Well, we’ve been terrifically amused and amusing at the expense of Pope Francis, who this week declared at a Vatican audience that:
“‘Many couples do not have children because they don’t want them, or have just one because they don’t want any more, but have two dogs, two cats… oh yes, dogs and cats take the place of children.’
It was, he said, proof of a ‘certain selfishness… it makes us laugh but it’s true. Renouncing parenthood diminishes us. It takes away our humanity.’
This was inevitably cue for British commentators to weigh up the merits of cats and dogs versus children, and for some to pronounce in favour of the cats. And the obvious point was duly observed, that Pope Francis, as a celibate, had himself renounced parenthood (though for rather different reasons).
As it happens, I think Francis is mistaken to see the matter in terms of pets or children; it is possible to have both. My own view is that having a dog makes children less selfish and generally nicer. If I didn’t live on the top floor of a mansion block, I’d be right round to a rescue centre. But when it comes to the question of having children and the reluctance in Europe, in particular, to replace one generation with another, the Pope really is onto something. He’s gone on about this before.
Notably, in May last year, he addressed Italy’s ‘demographic winter’ head on.

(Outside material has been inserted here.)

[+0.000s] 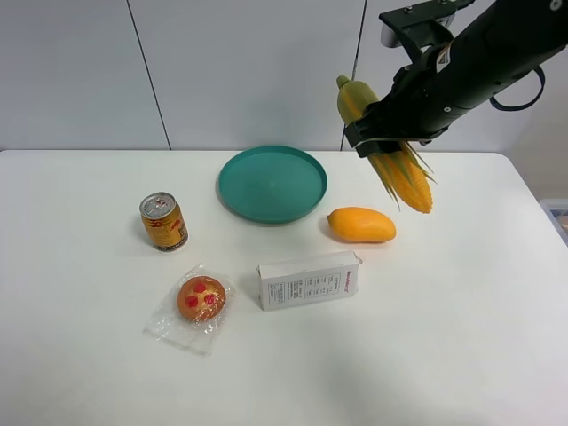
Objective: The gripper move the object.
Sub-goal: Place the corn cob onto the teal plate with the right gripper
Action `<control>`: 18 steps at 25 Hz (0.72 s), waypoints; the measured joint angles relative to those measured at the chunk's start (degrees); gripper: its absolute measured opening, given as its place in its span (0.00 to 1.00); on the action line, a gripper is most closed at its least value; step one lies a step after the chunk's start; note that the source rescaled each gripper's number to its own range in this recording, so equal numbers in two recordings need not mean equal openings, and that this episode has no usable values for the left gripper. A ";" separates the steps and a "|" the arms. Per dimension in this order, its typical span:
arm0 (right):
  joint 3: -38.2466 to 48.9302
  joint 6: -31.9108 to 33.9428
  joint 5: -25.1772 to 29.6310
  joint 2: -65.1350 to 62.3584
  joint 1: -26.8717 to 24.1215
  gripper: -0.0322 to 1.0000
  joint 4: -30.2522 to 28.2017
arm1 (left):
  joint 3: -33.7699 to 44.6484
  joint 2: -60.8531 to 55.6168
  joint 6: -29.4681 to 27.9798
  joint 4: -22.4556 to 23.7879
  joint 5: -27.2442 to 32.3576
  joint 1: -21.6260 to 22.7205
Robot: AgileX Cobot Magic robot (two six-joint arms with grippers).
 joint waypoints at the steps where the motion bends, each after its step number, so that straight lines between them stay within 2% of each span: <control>1: -0.39 0.05 0.16 0.81 0.00 0.05 0.00 | 0.00 0.00 0.00 0.00 0.00 0.00; 4: -3.62 0.05 0.69 5.31 0.00 0.05 -0.22 | 0.00 0.00 0.00 0.00 0.00 0.00; 8: -12.16 0.05 2.56 12.48 0.04 0.05 -0.22 | 0.00 0.00 0.00 0.00 0.00 0.00; 11: -20.16 0.05 6.01 19.33 0.82 0.05 -0.31 | 0.00 0.00 0.00 0.00 0.00 0.00; 18: -40.73 -0.76 10.27 35.51 4.27 0.05 -0.20 | 0.00 0.00 0.00 0.00 0.00 0.00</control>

He was speaking to the Association for Families, at a conference that attracted business and political leaders, including Mario Draghi. And he put the anti-natalism culture squarely down to selfishness.

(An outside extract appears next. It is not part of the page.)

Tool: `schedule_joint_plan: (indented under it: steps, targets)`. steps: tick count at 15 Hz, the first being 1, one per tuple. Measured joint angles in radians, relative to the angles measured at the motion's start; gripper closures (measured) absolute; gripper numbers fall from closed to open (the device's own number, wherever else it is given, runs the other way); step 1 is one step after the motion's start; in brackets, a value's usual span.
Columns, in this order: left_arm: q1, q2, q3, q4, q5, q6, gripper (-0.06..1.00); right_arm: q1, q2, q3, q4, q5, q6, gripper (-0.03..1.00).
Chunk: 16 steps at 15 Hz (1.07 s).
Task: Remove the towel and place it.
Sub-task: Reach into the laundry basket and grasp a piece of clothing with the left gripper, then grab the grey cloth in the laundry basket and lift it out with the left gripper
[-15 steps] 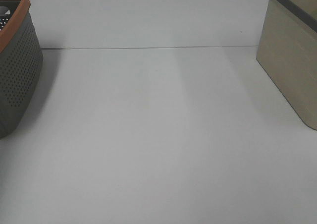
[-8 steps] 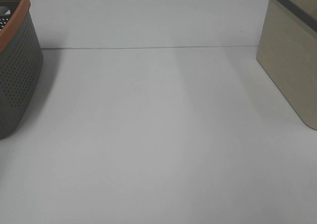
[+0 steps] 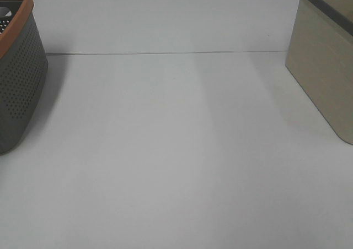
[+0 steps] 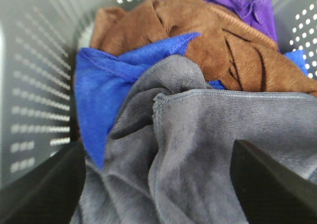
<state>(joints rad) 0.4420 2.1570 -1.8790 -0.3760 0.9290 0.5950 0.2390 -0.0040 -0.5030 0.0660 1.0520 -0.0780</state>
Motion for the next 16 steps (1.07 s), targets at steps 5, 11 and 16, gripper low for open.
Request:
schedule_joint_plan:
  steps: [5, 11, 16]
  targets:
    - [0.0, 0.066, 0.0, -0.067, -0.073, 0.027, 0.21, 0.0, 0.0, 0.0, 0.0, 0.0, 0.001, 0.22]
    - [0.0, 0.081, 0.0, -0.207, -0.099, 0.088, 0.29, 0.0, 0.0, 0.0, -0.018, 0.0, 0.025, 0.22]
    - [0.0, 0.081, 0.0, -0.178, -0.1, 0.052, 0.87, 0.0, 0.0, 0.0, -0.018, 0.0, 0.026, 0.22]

“‘There is a phrase from the Gospel that can help anyone, even those who do not believe, to direct their choices. Jesus says: “Where your treasure is, there will your heart be also” (Mt 6: 21). Where is our treasure, the treasure of our society? In the children or in finances? What attracts us, family or income? There must be the courage to choose what comes first, because that is where the heart is bound. The courage to choose life is creative, because it does not accumulate or multiply what already exists, but opens up to novelty, to surprises: every human life is a true novelty, which knows no before and after in history.’
The problem is particularly acute in Italy, which increasingly resembles Vulgaria in Chitty Chitty Bang Bang, where children are banned and adults behave like children. It has the lowest birth rate since 1861 when the country was unified – only 404,892 children were born in Italy in 2020, compared to 576,659 born in 2008.
It’s the same across the board in Europe, where no European country had a fertility rate (the number of children born to each woman) of two or more in 2019, unless you count Turkey, at 2.1, which isn’t actually European, and whose amiable president Recep Erdogan is terrifically pro-natalist.
The UK doesn’t do as badly as Italy or Bulgaria (which has seen an exodus of young people in the last decade), and has a fertility rate of just under 1.8. My guess would be that some communities have larger families than others; for the average couple, the cost of housing is probably the most effective contraceptive. According to the Office for National Statistics, half of women in the UK will not have had a child by the age of 30, with just under a fifth not having children at all. But even here there’s a cultural component.
The lobby group, Population Matters, which argues for smaller families (best start in Nigeria rather than Monaco, folks) conducted a poll last year showing that:
“‘nearly a third of 18 to 24yr olds (32 per cent) say their understanding of the environment has made them want to have fewer or no children, while very similar proportions (31 per cent) cite concerns about the negative environmental effects of having children as influencing them to have fewer or none. The Yonder poll of a representative sample of UK adults was conducted in May and found that one-in-six young people (18 to 34 years old) don’t want children at all (16 per cent).’
Is that selfish, abjuring the most natural instinct of humankind, to have a family, for the sake of the environment? Pope Francis, who’s very environmentally friendly, made the obvious point in his address: that the next generation is the means to address concerns about sustainability. I rather hope that Greta Thunberg marries and has two children, like her own parents, or more, just to show how it’s done.
The easy way out of a population crisis is to import people from other countries, the harder way out is to make it worthwhile to have children and to see children as worthwhile in themselves. Hungary is going out of its way to do so with lavish tax breaks and benefits for couples with children, and these kinds of policies don’t come cheap. But at least the country has identified its objectives.
Or as the Pope puts it:
“‘There is a need for wide-ranging, far-sighted family policies: not based on the search for immediate consensus, but on the growth of the common good in the long term. This is the difference between running public affairs and being a good politician. There is an urgent need to offer young people guarantees of sufficiently stable employment, security for their homes, and incentives not to leave the country. It is a task that also closely concerns the world of economics: how wonderful it would be to see an increase in the number of businesses and companies that, in addition to producing profits, promote lives, that are careful never to exploit people with unsustainable conditions and hours, that are able to distribute part of the profits to workers, with a view to contributing to an invaluable development, that of families! This is a challenge not only for Italy, but for many countries, often rich in resources, but poor in hope.’
Well, quite. So… is it selfish to have pets as child substitutes? Yes it is. I’d say, have both.